What you will do: Collect each line of the records containing the string "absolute".

Data extracted from a collection
=== Begin Enclosure ===

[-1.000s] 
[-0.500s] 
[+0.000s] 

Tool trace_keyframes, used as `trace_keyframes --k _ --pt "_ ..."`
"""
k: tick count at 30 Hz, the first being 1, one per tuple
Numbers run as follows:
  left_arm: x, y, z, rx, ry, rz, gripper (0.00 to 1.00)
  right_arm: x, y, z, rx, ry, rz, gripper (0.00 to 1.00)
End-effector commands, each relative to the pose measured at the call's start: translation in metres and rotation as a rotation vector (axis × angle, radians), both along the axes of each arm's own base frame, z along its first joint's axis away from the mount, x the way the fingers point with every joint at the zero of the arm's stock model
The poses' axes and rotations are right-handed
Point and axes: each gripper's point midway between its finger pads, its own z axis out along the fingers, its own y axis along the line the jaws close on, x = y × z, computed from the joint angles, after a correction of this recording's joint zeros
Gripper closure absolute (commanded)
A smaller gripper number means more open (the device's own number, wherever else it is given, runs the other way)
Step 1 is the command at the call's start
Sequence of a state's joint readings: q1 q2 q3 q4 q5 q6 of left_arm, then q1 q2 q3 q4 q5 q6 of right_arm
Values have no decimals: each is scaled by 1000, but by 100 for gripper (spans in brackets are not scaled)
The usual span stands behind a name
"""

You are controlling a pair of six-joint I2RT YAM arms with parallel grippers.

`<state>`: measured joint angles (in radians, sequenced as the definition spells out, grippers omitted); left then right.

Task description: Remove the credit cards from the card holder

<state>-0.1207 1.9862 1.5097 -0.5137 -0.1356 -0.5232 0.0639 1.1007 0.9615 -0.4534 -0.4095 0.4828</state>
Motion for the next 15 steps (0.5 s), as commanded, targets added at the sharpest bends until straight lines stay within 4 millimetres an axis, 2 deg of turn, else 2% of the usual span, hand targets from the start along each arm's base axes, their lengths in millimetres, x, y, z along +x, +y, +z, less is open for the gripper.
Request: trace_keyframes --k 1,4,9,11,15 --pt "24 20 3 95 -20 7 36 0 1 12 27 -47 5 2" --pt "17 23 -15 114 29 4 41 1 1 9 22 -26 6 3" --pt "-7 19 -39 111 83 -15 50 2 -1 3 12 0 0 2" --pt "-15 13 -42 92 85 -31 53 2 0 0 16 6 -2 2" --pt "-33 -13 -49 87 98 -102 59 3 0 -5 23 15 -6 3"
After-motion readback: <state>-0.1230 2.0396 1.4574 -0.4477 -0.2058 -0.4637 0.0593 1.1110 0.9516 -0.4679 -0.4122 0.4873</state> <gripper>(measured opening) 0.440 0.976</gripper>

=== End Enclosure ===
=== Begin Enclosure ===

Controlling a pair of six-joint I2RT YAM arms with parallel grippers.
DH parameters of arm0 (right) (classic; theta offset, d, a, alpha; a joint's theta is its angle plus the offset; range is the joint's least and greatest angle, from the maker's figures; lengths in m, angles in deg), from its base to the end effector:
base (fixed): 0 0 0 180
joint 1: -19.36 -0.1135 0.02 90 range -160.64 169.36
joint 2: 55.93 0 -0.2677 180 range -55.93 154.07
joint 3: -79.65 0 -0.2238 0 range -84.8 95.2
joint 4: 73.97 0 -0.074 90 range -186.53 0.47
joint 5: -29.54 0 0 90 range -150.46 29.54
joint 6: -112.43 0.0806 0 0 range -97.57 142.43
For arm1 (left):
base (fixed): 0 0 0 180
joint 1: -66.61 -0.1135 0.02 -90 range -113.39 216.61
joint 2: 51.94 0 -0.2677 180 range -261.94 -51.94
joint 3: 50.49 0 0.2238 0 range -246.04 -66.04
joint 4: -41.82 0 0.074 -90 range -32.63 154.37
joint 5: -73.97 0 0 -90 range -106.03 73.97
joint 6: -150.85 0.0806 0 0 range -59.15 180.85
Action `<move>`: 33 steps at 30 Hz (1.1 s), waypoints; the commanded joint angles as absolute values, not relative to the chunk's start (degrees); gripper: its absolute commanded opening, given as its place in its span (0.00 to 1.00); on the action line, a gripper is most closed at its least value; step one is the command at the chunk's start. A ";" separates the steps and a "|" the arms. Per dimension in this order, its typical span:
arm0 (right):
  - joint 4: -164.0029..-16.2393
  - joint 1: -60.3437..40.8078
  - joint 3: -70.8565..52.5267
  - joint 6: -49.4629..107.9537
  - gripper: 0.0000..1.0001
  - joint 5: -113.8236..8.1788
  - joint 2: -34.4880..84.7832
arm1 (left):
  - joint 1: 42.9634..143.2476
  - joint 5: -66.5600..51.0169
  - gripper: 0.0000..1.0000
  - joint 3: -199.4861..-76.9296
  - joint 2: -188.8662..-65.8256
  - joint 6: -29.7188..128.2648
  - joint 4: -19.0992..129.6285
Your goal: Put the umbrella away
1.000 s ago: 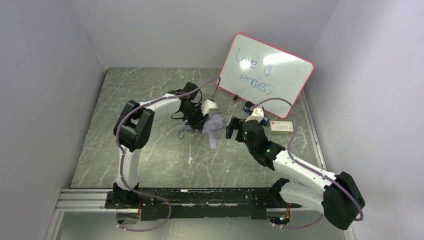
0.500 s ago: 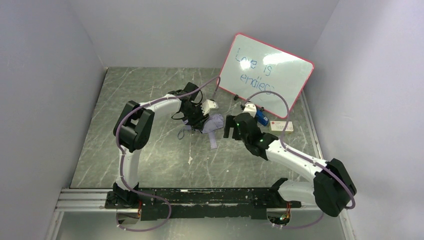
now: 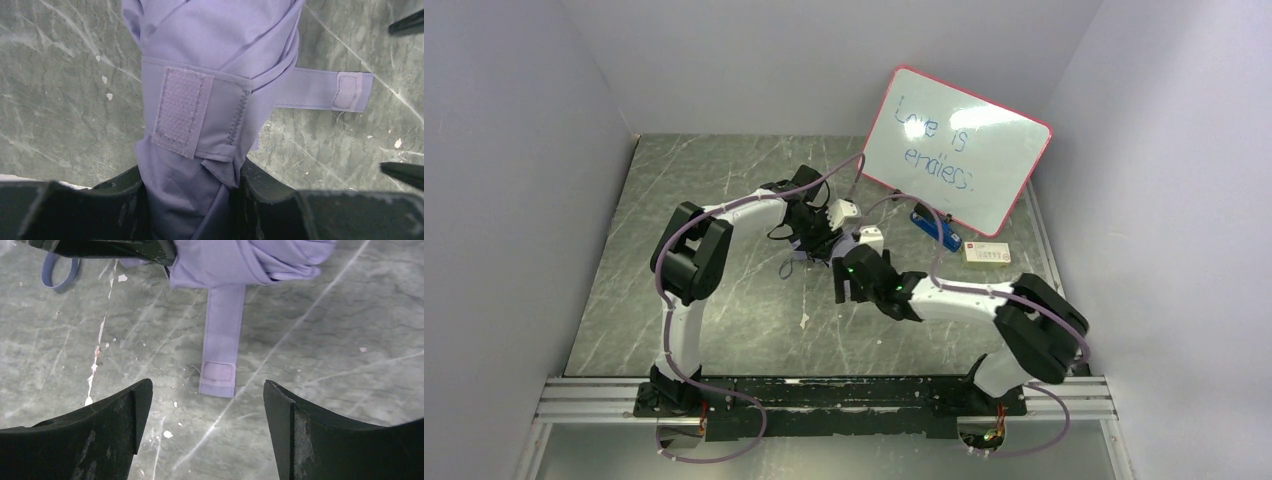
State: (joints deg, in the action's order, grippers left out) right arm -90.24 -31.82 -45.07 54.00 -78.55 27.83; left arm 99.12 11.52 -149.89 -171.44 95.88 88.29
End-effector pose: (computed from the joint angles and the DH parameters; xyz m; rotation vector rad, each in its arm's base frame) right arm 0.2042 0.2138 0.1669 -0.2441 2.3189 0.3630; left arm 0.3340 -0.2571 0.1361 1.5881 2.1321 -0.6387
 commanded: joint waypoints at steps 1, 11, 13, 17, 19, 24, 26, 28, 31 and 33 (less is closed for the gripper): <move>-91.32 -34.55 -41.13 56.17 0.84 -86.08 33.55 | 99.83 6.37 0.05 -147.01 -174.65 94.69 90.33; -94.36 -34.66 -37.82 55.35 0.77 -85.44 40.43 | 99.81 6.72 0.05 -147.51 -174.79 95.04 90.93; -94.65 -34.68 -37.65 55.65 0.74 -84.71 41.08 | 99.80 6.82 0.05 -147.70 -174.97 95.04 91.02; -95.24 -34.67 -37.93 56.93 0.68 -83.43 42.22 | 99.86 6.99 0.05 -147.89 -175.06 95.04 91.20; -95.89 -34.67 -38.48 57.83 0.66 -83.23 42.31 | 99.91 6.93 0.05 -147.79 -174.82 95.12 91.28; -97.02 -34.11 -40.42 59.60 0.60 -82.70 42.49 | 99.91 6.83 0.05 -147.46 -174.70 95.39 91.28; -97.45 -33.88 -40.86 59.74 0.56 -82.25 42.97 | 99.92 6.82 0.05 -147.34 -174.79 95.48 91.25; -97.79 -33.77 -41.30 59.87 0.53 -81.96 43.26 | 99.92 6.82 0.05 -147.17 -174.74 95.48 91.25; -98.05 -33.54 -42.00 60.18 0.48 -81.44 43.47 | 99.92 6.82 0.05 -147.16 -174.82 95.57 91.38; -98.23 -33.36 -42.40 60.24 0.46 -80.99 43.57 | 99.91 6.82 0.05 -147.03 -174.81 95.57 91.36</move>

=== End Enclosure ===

Task solution:
Gripper closure absolute (commanded)
Action `<move>`: 33 steps at 30 Hz (1.1 s), waypoints; the commanded joint angles as absolute values, not relative to the chunk's start (degrees); gripper: its absolute commanded opening, given as its place in its span (0.00 to 1.00); on the action line, a gripper is most closed at its least value; step one is the command at the chunk's start. A ";" separates the steps and a "|" the arms. Per dimension in this order, its typical span:

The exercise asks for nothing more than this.